我不再在本文中详细介绍。再次检查我以前的https://towardsdatascience.com/develop-and-sell-a-python-api-from-start-to-end-tutorial-9a038e433966以进行所有设置。我的新机器学习模型没有太大区别。

最终结果 (End result)

https://rapidapi.com/Createdd/api/covid_new_cases_prediction

灵感 (Inspiration)

My main motivation this time came from Moez Ali, who provides great articles on deploying machine learning systems. I also enjoy following him on social media. I can recommend his articles:

这次我的主要动机来自Moez Ali ，他提供了许多有关部署机器学习系统的文章。我也喜欢在社交媒体上关注他。我可以推荐他的文章：

Also François Marceau with

还有FrançoisMarceau与

https://towardsdatascience.com/how-to-deploy-a-machine-learning-model-on-aws-lambda-24c36dcaed20
https://towardsdatascience.com/how-to-deploy-a-machine-learning-model-on-aws-lambda-24c36dcaed20

常见问题 (Common issues)

https://github.com/Miserlou/Zappa/issues/1927 Package Error: python-dateutil
https://github.com/Miserlou/Zappa/issues/1927软件包错误：python-dateutil
https://stackabuse.com/file-management-with-aws-s3-python-and-flask/
https://stackabuse.com/file-management-with-aws-s3-python-and-flask/
https://ianwhitestone.work/zappa-zip-callbacks/ remove unnecessary files in zappa
https://ianwhitestone.work/zappa-zip-callbacks/删除zappa中不必要的文件
https://stackoverflow.com/questions/62941174/how-to-write-load-machine-learning-model-to-from-s3-bucket-through-joblib
https://stackoverflow.com/questions/62941174/how-to-write-load-machine-learning-model-to-from-s3-bucket-through-joblib

补充阅读 (Additional reading)

最终链接(Final links)

Open source code:

开源代码：

https://github.com/Createdd/ml_api_covid
https://github.com/Createdd/ml_api_covid

On Rapidapi:

在Rapidapi上：

https://rapidapi.com/Createdd/api/covid_new_cases_prediction
https://rapidapi.com/Createdd/api/covid_new_cases_prediction

关于 (About)

Daniel is an entrepreneur, software developer, and lawyer. He has worked at various IT companies, tax advisory, management consulting, and at the Austrian court.

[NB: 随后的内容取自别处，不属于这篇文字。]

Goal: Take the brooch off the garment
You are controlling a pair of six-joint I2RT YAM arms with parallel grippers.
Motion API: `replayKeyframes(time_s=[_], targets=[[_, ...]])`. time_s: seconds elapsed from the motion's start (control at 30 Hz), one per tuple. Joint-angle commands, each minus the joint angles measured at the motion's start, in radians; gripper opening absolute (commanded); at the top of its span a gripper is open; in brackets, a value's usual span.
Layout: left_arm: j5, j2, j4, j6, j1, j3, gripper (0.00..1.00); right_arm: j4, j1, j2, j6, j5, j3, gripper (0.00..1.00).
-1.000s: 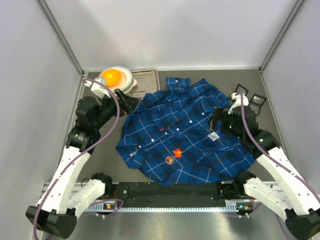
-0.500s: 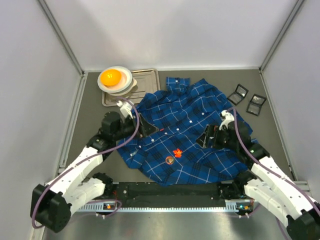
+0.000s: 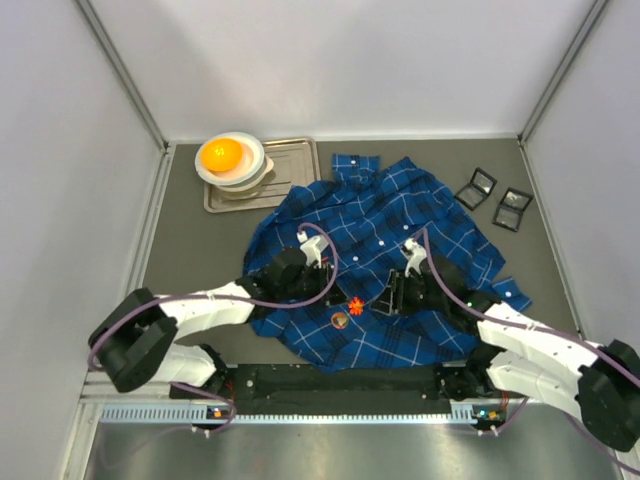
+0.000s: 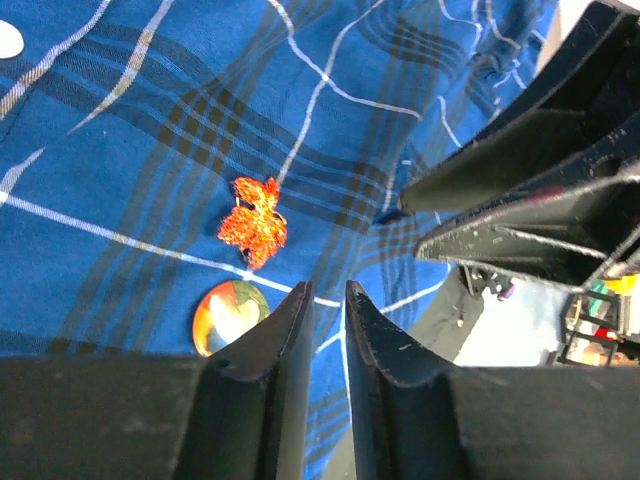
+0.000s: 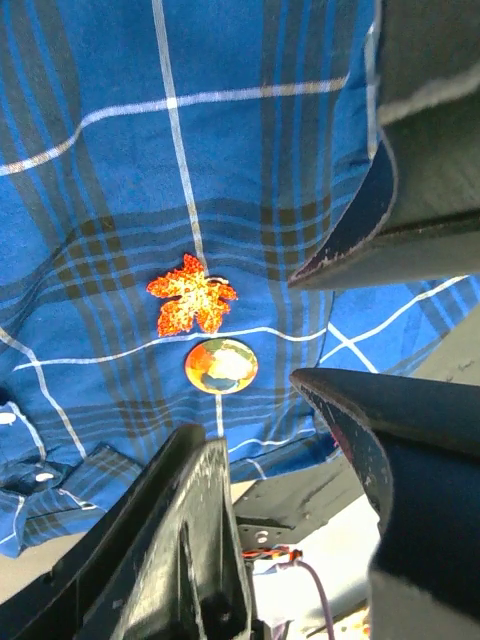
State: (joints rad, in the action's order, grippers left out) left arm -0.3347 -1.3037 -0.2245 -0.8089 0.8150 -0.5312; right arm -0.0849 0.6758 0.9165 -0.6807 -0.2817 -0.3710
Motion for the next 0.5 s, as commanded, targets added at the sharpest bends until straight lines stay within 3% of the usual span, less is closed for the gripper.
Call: replayKeyframes(time_s=[0.0, 0.23, 0.47], targets=[[0.031, -0.091, -0.122, 0.010, 0.019, -0.070, 0.23, 0.210, 0.036, 0.059, -0.063, -0.004, 0.030, 0.36], [0.022, -0.216, -0.180, 0.016, 0.026, -0.087, 0.18, 0.263, 0.048, 0.147, -0.074, -0.014, 0.037, 0.29], [0.039, -0.273, -0.188, 0.028, 0.026, -0.090, 0.13, 0.263, 0.048, 0.202, -0.082, -0.013, 0.023, 0.32]])
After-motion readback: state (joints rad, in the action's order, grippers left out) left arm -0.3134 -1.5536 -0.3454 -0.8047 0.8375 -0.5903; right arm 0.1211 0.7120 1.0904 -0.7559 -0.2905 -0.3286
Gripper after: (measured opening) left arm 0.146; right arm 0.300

Daniel是一位企业家，软件开发人员和律师。他曾在多家IT公司，税务咨询，管理咨询以及奥地利法院工作。

His knowledge and interests currently revolve around programming machine learning applications and all its related aspects. To the core, he considers himself a problem solver of complex environments, which is reflected in his various projects.

他的知识和兴趣目前围绕着编程机器学习应用程序及其所有相关方面。从根本上讲，他认为自己是复杂环境的问题解决者，这反映在他的各个项目中。

Don’t hesitate to get in touch if you have ideas, projects, or problems.

如果您有想法，项目或问题，请随时与我们联系。